**Instructions to follow:** Keep to one stretch of the data below, the lines from the one with "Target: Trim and" up to and including the one with "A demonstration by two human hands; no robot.", and return that stretch exactly.

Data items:
= Beginning of Section =

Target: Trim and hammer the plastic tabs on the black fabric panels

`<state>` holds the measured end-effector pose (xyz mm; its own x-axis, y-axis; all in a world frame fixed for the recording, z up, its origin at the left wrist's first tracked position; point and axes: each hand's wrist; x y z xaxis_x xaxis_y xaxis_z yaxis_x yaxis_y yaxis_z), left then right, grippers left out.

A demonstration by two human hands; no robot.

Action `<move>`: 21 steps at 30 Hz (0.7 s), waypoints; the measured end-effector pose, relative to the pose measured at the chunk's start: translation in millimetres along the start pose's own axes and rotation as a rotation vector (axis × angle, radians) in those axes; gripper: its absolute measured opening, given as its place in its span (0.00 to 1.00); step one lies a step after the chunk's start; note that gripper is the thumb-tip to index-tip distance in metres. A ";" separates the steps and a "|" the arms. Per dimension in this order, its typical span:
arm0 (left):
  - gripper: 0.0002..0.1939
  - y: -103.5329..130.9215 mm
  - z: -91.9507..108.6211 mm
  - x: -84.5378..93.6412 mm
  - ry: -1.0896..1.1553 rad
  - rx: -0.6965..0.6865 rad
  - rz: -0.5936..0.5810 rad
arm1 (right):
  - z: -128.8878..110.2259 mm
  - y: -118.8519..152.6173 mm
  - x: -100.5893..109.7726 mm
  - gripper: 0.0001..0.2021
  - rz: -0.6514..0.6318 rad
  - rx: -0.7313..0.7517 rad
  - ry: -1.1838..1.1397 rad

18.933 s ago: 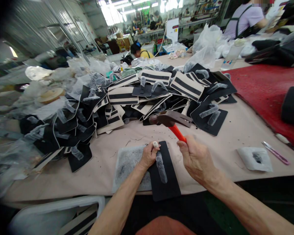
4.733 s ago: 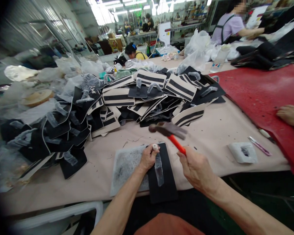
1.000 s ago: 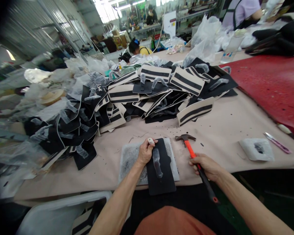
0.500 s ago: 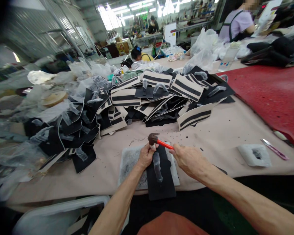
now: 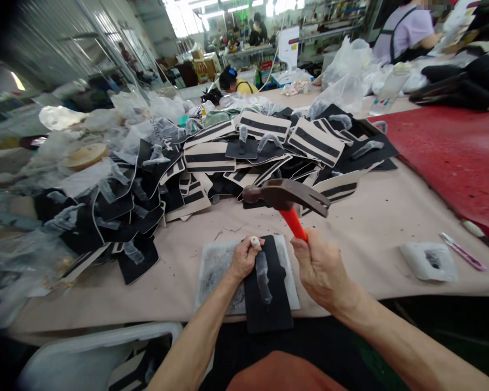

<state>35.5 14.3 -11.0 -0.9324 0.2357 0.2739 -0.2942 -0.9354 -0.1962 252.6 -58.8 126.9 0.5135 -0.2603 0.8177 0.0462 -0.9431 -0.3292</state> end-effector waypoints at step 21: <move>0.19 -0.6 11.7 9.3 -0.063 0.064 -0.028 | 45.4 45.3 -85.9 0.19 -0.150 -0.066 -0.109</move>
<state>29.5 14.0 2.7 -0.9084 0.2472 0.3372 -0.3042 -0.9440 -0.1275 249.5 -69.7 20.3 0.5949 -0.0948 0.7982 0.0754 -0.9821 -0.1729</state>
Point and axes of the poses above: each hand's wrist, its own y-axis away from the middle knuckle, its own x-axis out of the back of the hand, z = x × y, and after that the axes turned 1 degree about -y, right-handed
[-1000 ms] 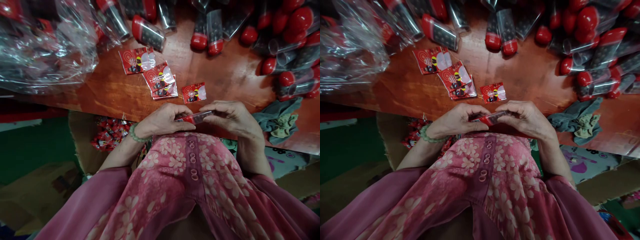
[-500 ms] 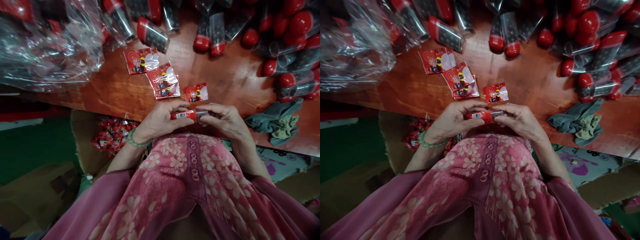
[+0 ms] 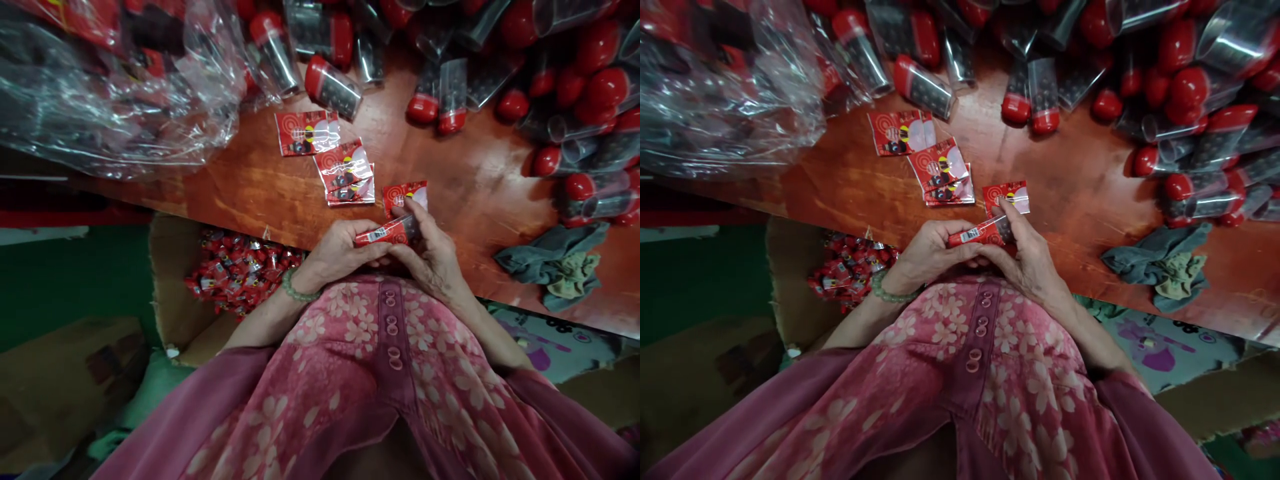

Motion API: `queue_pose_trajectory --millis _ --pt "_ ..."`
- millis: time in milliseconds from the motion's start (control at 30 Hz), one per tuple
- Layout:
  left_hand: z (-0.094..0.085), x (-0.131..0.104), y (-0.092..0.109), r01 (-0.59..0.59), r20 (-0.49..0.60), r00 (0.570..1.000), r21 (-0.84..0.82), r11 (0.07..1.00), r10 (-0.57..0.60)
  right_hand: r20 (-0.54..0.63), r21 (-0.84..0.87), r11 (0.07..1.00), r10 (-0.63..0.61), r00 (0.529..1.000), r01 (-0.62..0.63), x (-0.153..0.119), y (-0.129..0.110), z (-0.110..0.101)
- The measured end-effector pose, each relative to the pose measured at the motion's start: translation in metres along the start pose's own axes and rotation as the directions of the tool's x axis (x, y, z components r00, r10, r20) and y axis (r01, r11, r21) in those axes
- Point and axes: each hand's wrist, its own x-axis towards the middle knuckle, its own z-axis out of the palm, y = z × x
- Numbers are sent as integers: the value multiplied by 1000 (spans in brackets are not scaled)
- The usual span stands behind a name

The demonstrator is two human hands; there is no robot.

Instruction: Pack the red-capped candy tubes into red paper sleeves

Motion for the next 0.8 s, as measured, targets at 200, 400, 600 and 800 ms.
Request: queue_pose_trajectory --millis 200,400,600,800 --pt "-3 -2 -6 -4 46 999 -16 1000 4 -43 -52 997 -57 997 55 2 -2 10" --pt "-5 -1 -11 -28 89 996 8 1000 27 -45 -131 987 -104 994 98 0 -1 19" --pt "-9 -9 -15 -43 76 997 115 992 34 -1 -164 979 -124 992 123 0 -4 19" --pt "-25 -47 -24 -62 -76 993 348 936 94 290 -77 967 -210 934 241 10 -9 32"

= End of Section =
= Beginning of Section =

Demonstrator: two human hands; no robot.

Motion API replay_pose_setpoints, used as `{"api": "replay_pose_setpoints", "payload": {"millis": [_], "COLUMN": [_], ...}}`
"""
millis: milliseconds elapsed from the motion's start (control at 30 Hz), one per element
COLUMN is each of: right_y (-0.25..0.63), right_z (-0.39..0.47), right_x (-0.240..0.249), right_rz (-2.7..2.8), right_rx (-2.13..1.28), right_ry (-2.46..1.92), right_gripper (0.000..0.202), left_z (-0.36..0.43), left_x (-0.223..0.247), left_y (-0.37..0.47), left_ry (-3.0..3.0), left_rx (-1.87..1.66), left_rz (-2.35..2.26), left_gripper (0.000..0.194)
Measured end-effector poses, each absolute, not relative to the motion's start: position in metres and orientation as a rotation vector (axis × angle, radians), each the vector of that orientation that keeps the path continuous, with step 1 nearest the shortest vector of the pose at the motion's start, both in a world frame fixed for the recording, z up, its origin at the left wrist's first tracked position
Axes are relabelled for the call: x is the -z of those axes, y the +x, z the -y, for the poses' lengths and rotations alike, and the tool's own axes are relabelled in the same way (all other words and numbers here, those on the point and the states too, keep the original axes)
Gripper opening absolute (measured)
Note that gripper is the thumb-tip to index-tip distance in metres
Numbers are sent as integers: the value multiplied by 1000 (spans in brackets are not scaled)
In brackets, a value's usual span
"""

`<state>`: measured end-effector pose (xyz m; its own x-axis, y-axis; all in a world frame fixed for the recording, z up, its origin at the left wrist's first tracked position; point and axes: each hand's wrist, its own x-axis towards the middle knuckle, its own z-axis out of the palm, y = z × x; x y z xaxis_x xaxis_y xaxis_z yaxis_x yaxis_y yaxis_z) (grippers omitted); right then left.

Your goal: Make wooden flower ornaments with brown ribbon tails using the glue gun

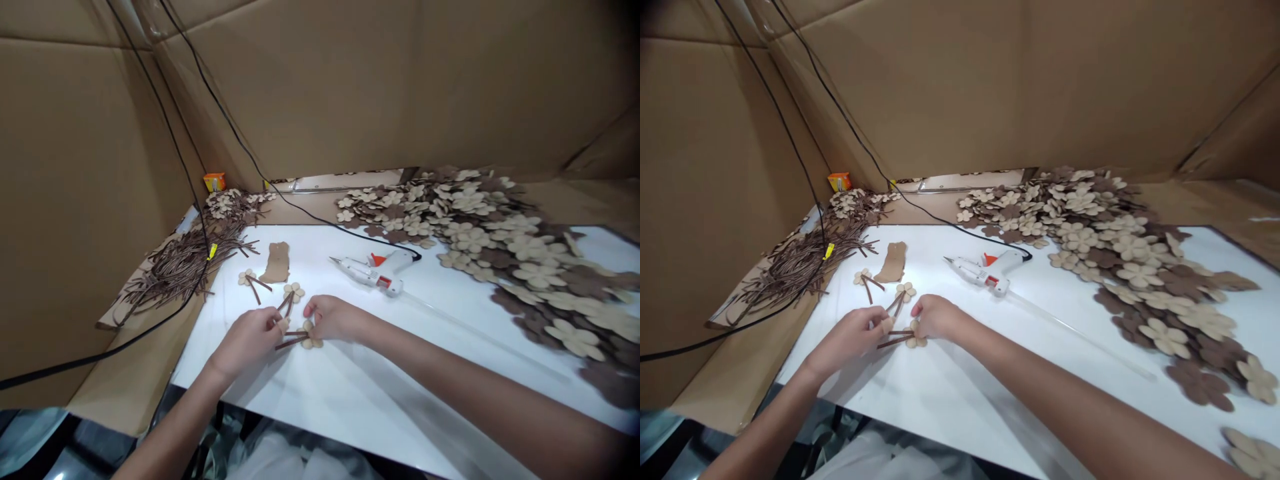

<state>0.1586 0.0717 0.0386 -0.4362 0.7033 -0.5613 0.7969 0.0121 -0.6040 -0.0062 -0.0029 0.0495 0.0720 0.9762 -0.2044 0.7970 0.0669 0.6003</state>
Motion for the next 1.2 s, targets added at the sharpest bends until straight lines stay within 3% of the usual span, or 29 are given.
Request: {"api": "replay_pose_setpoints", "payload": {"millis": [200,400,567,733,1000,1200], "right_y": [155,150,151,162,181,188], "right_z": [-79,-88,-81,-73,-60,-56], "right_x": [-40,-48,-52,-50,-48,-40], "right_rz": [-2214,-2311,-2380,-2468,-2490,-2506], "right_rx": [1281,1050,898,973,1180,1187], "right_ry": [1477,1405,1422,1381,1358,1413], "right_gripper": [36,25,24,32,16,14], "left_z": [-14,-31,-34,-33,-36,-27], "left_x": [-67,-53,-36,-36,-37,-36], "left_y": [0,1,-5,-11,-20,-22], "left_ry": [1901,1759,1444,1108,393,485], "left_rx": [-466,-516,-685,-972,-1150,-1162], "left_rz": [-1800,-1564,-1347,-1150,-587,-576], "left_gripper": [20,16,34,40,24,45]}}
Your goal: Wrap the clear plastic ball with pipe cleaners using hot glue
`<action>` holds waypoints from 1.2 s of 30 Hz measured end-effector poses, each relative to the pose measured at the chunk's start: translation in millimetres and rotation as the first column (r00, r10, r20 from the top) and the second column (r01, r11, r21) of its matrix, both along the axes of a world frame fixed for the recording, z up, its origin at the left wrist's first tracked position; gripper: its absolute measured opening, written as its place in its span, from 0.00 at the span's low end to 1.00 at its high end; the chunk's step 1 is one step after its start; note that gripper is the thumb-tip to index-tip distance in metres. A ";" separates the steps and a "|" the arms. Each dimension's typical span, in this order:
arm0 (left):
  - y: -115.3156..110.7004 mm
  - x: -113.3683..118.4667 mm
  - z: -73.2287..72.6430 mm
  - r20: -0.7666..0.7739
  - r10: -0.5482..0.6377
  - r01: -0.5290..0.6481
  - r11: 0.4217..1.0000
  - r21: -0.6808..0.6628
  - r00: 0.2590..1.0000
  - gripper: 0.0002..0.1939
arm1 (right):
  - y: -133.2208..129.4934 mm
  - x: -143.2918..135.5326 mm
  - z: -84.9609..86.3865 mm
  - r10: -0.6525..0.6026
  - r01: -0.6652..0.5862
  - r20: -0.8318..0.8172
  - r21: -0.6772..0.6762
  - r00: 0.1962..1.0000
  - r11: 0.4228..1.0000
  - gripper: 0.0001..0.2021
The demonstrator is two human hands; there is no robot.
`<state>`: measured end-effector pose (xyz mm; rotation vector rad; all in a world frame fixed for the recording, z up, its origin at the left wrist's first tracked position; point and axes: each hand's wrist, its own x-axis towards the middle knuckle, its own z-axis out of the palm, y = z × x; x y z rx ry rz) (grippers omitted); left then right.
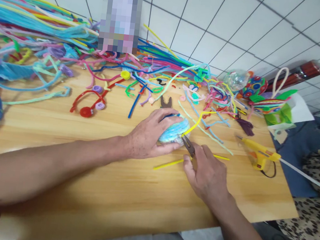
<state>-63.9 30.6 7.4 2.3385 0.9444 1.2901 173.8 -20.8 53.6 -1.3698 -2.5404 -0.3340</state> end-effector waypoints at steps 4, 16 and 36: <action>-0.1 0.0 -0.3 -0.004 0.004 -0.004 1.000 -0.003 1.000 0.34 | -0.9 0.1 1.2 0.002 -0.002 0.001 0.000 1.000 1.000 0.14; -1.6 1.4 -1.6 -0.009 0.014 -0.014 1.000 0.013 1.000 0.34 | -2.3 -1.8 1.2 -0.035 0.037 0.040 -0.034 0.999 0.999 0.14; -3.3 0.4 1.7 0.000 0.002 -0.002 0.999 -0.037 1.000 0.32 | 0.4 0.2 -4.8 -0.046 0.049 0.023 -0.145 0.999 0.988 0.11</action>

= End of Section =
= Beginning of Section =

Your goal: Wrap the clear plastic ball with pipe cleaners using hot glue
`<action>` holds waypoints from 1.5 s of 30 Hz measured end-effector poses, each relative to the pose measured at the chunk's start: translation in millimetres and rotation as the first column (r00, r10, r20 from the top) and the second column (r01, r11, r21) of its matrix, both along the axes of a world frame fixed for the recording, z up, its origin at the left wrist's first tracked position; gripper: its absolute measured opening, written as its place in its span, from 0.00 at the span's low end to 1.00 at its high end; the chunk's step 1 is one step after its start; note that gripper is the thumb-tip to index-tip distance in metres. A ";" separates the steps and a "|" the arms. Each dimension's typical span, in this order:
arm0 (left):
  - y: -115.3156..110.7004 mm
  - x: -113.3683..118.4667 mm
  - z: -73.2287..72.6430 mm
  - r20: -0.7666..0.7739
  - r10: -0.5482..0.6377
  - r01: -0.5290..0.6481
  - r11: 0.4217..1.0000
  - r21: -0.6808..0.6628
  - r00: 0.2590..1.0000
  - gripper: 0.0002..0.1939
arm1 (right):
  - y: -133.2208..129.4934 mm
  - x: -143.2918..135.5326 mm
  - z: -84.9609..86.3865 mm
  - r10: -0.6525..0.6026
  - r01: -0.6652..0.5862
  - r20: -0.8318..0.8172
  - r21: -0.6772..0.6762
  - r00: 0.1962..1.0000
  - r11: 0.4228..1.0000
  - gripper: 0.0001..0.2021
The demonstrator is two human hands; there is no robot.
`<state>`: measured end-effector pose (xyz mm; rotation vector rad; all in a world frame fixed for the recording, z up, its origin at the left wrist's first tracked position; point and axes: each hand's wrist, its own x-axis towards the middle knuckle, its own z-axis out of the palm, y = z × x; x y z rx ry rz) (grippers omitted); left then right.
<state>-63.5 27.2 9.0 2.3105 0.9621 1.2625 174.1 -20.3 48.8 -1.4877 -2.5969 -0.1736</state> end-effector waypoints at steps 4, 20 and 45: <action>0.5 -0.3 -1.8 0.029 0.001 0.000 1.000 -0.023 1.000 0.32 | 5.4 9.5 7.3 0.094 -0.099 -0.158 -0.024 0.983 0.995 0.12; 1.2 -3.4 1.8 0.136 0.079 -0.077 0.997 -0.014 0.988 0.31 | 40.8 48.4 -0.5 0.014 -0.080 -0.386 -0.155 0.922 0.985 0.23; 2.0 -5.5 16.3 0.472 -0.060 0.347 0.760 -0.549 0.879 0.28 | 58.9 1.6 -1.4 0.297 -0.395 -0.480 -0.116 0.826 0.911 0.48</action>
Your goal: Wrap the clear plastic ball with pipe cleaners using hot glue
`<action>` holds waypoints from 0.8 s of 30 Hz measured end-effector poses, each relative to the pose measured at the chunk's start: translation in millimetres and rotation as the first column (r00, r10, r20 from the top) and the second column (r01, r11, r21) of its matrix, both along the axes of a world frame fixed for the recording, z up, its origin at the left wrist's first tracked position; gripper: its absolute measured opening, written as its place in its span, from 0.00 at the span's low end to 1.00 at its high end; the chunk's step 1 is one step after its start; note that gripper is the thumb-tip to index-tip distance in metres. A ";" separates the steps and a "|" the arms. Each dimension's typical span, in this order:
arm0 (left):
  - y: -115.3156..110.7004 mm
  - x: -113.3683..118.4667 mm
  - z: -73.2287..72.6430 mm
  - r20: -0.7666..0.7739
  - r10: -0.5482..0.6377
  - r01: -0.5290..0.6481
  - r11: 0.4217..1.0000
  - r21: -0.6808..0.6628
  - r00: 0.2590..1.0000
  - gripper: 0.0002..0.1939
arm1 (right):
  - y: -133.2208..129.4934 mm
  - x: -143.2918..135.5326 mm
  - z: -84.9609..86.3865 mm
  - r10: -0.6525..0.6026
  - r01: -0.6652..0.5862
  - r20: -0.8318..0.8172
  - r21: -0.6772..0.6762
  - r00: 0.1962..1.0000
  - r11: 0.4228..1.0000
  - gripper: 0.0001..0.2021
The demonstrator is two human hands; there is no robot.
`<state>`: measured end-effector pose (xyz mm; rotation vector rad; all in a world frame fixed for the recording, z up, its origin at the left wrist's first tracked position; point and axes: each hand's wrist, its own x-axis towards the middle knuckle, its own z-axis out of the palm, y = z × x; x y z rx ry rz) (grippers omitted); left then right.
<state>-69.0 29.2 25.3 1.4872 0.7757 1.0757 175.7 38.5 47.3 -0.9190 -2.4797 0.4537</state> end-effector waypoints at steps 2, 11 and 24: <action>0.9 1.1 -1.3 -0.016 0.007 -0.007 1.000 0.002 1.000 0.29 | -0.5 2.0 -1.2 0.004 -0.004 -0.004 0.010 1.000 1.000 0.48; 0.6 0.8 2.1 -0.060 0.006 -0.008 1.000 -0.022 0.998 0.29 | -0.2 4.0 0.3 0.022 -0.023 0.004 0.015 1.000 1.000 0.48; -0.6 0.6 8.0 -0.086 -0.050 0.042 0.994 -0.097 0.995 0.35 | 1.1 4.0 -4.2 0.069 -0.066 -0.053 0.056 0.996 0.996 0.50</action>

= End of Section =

**Task output:**
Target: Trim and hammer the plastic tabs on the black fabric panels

`<state>` holds the measured end-effector pose (xyz mm; its own x-axis, y-axis; all in a world frame fixed for the recording, z up, its origin at the left wrist's first tracked position; point and axes: each hand's wrist; x y z xaxis_x xaxis_y xaxis_z yaxis_x yaxis_y yaxis_z), left then right, grippers left out.

A demonstration by two human hands; no robot.

This output is complete as it stands.